Rada Polityki Pieniężnej w tym składzie podejmie tą decyzję ostatni raz

Według ekspertów zamiast zapowiadanych obniżek, RPP w nowym składzie będzie skłonna do podwyżek stóp procentowych.

Rada Polityki Pieniężnej w tym składzie podejmie tą decyzję ostatni raz
Jacek Bereźnicki

13.01.2016 | aktual.: 14.01.2016 15:40

We środę rozpoczęło się pierwsze w tym roku posiedzenie Rady Polityki Pieniężnej. Jest to jednocześnie ostatnie zebranie rady w obecnym składzie. Według ekspertów zamiast zapowiadanych obniżek, RPP w nowym składzie będzie podwyższać stopy procentowe. Zmiany w polityce pieniężnej z pewnością wpłyną na notowania złotego.

Biorąc pod uwagę politykę budżetową rządu, nowa Rada Polityki Pieniężnej (RPP) będzie prawdopodobnie bardziej skłonna do zwiększania stóp procentowych niż ich obniżania, uważa senacki kandydat do RPP dr Marek Dąbrowski, zgłoszony przez Platformę Obywatelską (PO).

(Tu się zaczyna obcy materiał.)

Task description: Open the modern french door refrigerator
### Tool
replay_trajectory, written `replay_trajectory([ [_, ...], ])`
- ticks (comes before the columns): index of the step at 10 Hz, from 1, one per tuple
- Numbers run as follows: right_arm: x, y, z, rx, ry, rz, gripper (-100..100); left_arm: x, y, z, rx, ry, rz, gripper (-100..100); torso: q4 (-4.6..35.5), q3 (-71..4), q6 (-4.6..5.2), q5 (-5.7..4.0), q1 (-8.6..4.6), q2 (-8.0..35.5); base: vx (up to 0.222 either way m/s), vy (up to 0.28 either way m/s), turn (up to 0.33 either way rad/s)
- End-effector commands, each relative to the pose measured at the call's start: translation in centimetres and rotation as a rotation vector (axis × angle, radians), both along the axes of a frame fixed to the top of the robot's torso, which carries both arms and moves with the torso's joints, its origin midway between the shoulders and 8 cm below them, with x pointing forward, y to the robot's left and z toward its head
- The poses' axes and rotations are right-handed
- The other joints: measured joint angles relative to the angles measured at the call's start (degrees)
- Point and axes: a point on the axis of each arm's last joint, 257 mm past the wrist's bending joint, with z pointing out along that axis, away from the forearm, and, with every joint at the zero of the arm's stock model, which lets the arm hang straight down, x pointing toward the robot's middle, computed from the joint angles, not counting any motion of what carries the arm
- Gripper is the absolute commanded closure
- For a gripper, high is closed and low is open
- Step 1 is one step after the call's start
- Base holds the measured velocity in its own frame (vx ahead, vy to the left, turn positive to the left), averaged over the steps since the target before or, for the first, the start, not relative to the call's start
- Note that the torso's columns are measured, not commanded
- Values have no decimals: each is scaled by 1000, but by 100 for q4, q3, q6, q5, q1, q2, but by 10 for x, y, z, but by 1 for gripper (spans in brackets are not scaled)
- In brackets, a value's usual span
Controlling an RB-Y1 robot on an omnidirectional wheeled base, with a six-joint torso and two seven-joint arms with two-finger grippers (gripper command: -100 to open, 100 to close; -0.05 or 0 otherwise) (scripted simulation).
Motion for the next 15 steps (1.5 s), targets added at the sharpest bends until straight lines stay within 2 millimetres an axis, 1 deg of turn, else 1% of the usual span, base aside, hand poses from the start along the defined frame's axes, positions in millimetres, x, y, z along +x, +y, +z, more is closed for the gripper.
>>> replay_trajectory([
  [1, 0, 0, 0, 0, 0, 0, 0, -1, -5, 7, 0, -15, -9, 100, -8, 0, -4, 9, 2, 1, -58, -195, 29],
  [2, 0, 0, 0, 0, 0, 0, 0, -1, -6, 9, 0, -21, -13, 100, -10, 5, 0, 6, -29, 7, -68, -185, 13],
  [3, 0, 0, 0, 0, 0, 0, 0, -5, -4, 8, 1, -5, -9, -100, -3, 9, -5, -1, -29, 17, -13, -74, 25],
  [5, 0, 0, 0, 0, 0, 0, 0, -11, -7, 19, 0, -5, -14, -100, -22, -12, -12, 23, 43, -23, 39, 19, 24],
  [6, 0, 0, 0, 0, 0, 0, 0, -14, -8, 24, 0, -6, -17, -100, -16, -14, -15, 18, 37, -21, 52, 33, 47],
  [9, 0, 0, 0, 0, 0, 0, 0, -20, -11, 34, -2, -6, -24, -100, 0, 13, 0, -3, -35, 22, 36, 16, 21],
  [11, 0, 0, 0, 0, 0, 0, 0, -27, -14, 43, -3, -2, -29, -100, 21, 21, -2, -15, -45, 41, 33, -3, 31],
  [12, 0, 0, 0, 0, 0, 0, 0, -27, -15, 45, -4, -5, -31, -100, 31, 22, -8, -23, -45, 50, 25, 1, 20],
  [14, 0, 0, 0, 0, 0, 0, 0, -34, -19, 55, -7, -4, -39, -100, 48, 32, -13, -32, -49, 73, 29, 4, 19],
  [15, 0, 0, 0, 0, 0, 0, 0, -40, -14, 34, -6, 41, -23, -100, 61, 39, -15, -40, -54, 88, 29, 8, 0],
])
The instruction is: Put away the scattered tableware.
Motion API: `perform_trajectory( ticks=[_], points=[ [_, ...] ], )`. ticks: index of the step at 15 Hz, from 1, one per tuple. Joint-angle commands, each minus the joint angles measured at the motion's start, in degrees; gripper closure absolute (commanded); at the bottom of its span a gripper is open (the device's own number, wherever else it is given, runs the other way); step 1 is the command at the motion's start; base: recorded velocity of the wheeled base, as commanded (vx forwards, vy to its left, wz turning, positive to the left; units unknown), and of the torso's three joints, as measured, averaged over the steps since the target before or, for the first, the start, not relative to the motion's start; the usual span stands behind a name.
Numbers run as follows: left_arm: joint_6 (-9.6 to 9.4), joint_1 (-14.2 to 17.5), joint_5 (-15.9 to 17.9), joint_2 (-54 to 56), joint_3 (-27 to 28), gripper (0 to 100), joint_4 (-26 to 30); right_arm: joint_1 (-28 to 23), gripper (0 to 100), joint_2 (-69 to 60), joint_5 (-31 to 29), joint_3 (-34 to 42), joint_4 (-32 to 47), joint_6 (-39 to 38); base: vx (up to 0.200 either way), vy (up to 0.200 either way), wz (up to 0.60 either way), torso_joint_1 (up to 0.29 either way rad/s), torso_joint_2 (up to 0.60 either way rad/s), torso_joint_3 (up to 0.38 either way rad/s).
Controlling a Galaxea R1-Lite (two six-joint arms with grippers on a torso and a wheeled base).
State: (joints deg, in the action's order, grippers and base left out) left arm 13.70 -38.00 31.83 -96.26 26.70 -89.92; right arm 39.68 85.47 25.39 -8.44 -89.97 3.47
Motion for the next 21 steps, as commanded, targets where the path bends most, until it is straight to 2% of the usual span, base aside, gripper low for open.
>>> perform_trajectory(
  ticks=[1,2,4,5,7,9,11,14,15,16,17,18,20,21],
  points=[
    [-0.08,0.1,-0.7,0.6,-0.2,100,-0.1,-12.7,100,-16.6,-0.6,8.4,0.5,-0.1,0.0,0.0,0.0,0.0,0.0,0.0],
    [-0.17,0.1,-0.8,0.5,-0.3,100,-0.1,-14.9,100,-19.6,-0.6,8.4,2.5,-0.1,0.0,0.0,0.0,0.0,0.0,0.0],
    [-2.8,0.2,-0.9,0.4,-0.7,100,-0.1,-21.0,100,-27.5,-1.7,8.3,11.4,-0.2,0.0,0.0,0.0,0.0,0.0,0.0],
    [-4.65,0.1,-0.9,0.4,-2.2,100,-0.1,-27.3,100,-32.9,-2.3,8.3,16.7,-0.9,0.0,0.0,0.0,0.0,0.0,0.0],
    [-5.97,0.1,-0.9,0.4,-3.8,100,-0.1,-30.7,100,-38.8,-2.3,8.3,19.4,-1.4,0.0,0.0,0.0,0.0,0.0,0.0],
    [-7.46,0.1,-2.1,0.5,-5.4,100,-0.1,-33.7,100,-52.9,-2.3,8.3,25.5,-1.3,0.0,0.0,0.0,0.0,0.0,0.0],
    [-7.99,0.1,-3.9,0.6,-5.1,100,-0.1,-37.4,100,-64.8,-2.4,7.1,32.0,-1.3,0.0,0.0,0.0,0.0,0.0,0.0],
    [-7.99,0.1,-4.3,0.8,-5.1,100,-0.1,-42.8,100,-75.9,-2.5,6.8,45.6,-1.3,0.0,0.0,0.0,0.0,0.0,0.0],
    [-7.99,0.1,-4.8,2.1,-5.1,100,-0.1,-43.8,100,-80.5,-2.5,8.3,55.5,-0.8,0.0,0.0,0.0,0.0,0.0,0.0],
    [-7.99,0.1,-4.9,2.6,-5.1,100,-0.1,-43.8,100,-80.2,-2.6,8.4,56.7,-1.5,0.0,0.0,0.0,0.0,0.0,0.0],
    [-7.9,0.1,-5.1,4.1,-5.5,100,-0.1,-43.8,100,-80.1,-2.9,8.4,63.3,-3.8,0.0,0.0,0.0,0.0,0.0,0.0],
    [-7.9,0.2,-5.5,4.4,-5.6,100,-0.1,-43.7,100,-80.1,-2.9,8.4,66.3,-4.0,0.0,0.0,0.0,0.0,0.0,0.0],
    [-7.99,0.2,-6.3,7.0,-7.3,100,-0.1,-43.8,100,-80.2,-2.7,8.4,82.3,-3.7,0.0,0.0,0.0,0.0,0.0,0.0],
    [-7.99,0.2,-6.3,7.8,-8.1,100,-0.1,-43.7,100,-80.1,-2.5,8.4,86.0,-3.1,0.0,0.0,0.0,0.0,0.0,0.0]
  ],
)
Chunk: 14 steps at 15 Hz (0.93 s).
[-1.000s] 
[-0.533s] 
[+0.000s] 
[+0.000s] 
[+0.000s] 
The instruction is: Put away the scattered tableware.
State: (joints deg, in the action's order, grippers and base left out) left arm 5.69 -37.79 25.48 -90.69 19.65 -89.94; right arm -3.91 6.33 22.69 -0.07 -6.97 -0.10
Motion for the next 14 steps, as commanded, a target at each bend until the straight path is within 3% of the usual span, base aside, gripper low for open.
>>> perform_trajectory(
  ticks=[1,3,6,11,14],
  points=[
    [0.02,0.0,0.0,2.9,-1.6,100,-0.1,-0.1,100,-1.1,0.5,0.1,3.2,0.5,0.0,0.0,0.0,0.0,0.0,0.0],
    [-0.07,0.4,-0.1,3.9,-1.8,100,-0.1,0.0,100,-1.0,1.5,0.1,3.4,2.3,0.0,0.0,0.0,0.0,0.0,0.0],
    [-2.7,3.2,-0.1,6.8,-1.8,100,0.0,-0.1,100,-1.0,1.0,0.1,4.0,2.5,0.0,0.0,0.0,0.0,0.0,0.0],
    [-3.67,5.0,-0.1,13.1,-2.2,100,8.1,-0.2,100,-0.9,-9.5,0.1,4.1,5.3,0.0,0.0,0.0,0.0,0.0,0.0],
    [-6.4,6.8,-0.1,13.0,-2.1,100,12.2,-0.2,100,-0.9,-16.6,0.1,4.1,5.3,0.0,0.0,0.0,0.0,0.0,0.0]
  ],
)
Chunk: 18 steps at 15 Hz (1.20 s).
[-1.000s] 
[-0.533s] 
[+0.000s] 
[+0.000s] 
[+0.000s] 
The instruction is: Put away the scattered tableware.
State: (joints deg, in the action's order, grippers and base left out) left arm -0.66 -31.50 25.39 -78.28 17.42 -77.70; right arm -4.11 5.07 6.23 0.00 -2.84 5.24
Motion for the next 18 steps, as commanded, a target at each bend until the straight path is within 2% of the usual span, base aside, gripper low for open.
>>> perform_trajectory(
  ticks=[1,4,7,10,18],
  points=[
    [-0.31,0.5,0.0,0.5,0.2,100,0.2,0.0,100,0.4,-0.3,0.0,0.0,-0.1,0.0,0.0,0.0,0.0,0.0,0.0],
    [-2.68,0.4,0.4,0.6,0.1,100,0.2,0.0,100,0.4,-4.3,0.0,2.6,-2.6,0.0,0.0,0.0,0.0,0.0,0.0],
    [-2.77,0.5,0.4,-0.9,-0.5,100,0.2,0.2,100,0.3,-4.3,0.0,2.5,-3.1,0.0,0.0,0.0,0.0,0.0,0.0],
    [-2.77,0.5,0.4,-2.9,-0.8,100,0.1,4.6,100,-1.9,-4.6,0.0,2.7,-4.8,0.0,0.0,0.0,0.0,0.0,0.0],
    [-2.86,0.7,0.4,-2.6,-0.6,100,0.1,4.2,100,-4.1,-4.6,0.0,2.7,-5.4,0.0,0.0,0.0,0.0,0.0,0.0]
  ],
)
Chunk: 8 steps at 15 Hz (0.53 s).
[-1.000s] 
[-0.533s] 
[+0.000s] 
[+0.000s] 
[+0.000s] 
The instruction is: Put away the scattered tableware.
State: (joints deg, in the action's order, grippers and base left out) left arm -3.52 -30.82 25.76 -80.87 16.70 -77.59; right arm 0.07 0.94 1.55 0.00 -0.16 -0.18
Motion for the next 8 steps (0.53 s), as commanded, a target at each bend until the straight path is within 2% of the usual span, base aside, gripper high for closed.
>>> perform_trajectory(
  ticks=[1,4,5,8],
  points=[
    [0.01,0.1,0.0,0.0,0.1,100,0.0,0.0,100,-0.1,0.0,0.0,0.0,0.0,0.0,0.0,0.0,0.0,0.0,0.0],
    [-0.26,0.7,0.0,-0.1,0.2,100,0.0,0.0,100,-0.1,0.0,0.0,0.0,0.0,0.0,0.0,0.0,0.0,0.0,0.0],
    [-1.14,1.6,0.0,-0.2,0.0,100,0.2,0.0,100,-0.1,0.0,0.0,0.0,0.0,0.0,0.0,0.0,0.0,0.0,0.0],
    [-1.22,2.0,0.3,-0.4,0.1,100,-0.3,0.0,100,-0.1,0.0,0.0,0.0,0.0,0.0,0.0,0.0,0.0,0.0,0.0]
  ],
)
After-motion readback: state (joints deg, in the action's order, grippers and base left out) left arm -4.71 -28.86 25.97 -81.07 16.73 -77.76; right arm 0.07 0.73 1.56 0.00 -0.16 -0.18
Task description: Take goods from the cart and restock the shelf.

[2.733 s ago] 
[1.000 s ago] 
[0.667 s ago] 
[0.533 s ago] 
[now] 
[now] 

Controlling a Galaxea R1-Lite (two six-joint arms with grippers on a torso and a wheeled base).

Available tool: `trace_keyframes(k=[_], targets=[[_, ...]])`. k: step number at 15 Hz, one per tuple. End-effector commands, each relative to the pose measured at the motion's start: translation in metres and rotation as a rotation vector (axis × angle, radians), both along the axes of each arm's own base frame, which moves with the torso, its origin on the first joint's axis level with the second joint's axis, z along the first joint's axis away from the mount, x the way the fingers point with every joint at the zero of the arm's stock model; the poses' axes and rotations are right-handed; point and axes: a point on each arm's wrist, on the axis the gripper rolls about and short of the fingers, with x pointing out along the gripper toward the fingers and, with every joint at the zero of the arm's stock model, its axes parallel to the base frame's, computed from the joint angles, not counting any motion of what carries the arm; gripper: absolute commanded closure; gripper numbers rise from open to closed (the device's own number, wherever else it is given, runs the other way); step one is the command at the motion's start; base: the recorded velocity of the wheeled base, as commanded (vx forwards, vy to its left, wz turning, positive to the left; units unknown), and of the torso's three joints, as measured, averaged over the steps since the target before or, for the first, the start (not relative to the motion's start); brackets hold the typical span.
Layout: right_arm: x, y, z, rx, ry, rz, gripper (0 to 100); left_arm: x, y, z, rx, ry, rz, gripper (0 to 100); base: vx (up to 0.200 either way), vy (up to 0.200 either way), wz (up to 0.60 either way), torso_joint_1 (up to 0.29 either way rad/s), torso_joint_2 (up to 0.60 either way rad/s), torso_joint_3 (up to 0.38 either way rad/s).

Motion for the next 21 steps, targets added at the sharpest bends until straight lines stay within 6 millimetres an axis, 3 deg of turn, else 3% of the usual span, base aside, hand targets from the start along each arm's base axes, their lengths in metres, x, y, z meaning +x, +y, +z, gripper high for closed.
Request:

- Jednym z ważniejszych wyzwań rady jest szukanie optymalnej ścieżki dla stopy procentowej. Dalsze osłabienie złotego nie jest korzystne dla osób, które się zadłużyły w walucie obcej. Rada nie tylko może, ale powinna brać pod uwagę, jak ewentualne redukcje stóp procentowych będą wpływać na osoby zadłużone we frankach, bo to może wpływać także na stabilność całego systemu bankowego - powiedział także Dąbrowski, odnosząc się do pytania, czy należy pomóc osobom, które zaciągnęły kredyt hipoteczny we franku szwajcarskim.

Według Eugeniusza Gatnara, senackiego kandydata do RPP, nowa Rada Polityki Pieniężnej powinna najpierw poczekać na efekty rządowych programów, a do zmian poziomu stóp procentowych powinna przystąpić dopiero w drugiej połowie, a najlepiej pod koniec tego roku.

- Biorąc pod uwagę sytuację w gospodarce obecny poziom stóp procentowych jest na właściwym poziomie. Nie należy podejmować żadnych szybkich ruchów. Dopiero, jak zobaczymy efekty programów, takich jak 500+ i innych działań fiskalnych rządu, nowa Rada powinna przyjrzeć się stopom procentowym i podjąć odpowiednią decyzję - powiedział Gatnar.

Senacki kandydat do RPP prof. Jerzy Kropiwnicki uważa, że Rada Polityki Pieniężnej powinna podchodzić do zmian poziomu stóp procentowych z ostrożnością. - W moim przekonaniu nie należy poprawiać tego, co działa dobrze. Ten układ celu inflacyjnego, jak i stóp procentowych, które swoją decyzją wyznacza RPP sprawdza się. Być może to się zmieni i wtedy będzie trzeba przyjrzeć się ponownie tym narzędziom, jakie posiada Rada" - powiedział Kropiwnicki.

Zmiany stóp procentowych pociągną za sobą zmianę kursu złotego, który w ostatnim czasie jest bardzo słaby. Za euro trzeba dziś zapłacić 4,34 zł, a dolar kosztuje 4,01 zł. Podwyżka stóp procentowych umocni złotego, dzięki czemu zagraniczne waluty będą kosztowały nieco mniej, a ewentualna obniżka spowodowałaby wzrost kursu euro i dolara względem zagranicznych walut.